# MMAF GFX Grand Prix Final - KryOnicle vs. Chuck8807



## M.C (Jul 5, 2008)

This is the final round in the MMAF GFX Grand Prix.

The winner of this round will win the grand prize.

Vote for you who think deserves to win.

----------------------------

*Guidelines:*

Type: *Sig*

Theme: *Entertainment (sports, movie, music, etc)*

---------------------------

*Prizes:*

Winner: *1,000,000 (1 million) credits*

The winner also gets to wear this in his sig:










Second place: *100,000 credits*

-------------------------

Good luck, guys.

*KryOnicle*









*Chuck8807*


----------



## SpoKen (Apr 28, 2007)

I just saw Inception so I have to go with that. One of the most complex movies I've ever seen in my entire life.


----------



## Killz (Oct 5, 2009)

You both did a great job but i like the subject matter of Chucks better so i went with him.


----------



## M.C (Jul 5, 2008)

Bump.

This will be the last day for voting, so make sure people get their votes in.


----------



## M.C (Jul 5, 2008)

Well, the voting has been up for 3 days, and I've bumped threads in the lounge and such things, for some reason not many votes, but it's been a few days and I've kept it updated, soooo, I will call it.

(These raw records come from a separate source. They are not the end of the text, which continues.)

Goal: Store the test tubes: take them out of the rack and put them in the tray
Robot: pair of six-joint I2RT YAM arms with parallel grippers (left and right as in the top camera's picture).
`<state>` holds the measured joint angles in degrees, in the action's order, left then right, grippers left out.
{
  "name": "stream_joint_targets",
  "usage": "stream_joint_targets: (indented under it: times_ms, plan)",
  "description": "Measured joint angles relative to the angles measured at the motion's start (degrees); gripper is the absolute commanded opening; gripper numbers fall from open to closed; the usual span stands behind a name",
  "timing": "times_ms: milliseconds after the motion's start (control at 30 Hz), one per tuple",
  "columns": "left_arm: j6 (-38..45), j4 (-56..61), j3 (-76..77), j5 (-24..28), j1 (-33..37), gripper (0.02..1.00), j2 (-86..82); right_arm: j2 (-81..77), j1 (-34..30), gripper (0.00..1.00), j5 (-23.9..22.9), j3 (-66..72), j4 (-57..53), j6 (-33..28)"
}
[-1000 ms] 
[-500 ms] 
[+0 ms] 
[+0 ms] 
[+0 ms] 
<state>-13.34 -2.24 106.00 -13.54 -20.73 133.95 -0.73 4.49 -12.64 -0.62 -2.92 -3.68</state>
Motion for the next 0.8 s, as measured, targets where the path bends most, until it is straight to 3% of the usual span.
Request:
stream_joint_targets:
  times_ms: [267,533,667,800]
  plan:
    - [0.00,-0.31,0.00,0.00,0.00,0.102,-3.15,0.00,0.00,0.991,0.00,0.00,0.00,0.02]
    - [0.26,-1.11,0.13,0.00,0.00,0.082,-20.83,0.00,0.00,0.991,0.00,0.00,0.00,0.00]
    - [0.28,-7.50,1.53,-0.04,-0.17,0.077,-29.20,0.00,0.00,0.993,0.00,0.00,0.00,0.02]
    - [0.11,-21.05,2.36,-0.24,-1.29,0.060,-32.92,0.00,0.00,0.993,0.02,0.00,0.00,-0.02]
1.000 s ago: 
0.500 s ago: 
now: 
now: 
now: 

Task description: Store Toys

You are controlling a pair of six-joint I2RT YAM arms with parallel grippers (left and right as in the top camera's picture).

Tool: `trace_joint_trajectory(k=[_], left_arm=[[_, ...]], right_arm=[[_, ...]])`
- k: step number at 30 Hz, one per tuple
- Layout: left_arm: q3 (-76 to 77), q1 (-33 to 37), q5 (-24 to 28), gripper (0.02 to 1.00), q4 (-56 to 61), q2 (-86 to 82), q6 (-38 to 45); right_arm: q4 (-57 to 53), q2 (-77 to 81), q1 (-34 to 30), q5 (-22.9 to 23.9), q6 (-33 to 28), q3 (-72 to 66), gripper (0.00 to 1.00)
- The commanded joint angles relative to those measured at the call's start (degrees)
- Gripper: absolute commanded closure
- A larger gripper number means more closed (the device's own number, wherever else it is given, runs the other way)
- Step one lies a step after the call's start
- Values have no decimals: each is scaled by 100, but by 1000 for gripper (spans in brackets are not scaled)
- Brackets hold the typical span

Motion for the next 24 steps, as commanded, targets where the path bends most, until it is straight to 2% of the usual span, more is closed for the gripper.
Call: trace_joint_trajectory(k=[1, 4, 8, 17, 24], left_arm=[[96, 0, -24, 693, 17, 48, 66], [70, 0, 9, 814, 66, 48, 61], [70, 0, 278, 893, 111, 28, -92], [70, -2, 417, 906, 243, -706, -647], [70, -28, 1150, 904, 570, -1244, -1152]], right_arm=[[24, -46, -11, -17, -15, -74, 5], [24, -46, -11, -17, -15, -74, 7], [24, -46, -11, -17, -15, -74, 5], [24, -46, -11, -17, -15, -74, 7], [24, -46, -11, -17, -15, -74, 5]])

KryOnicle is the winner of the GFX Grand Prix.

Everyone congratulate him and send reps, he did a great job.


----------



## K R Y (Nov 19, 2007)

Cheers MC ! Especially for running all of this, it's appreciated. Thanks to everyone who voted through out the comp!


----------



## NikosCC (May 16, 2007)

KryOnicle said:


> Cheers MC ! Especially for running all of this, it's appreciated. Thanks to everyone who voted through out the comp!


You deserve it buddy well done work..


----------